**** Source data

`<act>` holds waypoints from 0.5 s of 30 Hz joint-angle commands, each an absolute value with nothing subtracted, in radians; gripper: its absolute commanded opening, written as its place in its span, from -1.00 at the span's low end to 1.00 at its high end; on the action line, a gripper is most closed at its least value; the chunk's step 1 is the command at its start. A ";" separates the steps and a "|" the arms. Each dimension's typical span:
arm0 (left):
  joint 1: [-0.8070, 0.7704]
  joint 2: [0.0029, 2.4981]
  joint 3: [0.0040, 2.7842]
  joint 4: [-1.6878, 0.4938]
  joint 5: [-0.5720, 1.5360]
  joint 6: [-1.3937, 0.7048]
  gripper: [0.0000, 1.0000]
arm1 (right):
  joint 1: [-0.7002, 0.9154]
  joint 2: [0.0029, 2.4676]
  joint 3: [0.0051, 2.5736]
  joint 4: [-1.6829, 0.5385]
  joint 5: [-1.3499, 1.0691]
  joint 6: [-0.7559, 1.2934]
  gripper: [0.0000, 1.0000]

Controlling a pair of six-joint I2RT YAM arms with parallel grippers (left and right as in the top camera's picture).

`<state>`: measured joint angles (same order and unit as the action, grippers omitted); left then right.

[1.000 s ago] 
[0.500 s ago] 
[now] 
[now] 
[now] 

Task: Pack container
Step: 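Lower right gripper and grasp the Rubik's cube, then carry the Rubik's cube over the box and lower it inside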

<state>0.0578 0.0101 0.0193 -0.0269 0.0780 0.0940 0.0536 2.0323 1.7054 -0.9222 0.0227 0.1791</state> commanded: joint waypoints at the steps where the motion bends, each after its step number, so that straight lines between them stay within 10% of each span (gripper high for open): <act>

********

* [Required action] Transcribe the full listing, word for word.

* [Response area]
`<act>` holds waypoints from 0.5 s of 30 Hz joint-angle commands, each an absolute value with nothing subtracted, in radians; gripper: its absolute commanded opening, written as its place in its span, from -1.00 at the span's low end to 1.00 at its high end; on the action line, a gripper is most closed at its least value; the chunk's step 1 is the command at its start. A ";" separates the steps and a "|" the arms. Each dimension's typical span:
arm0 (left):
  joint 1: [-0.8070, 0.7704]
  joint 2: [0.0029, 2.4981]
  joint 3: [0.0040, 2.7842]
  joint 4: [-1.6878, 0.4938]
  joint 5: [-0.5720, 1.5360]
  joint 6: [-1.3937, 0.7048]
  gripper: [0.0000, 1.0000]
arm1 (right):
  joint 1: [-0.7002, 0.9154]
  joint 2: [0.0029, 2.4676]
  joint 3: [0.0051, 2.5736]
  joint 4: [-1.6829, 0.5385]
  joint 5: [-1.3499, 1.0691]
  joint 6: [-0.7559, 1.2934]
  gripper: [0.0000, 1.0000]

Controlling a pair of six-joint I2RT YAM arms with parallel grippers (left and right as in the top camera's picture).

`<state>`: measured joint angles (same order and unit as the action, grippers omitted); left then right.

[1.000 s ago] 
[0.500 s ago] 
[now] 
[now] 
[now] 

Task: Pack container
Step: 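Lower right gripper and grasp the Rubik's cube, then carry the Rubik's cube over the box and lower it inside
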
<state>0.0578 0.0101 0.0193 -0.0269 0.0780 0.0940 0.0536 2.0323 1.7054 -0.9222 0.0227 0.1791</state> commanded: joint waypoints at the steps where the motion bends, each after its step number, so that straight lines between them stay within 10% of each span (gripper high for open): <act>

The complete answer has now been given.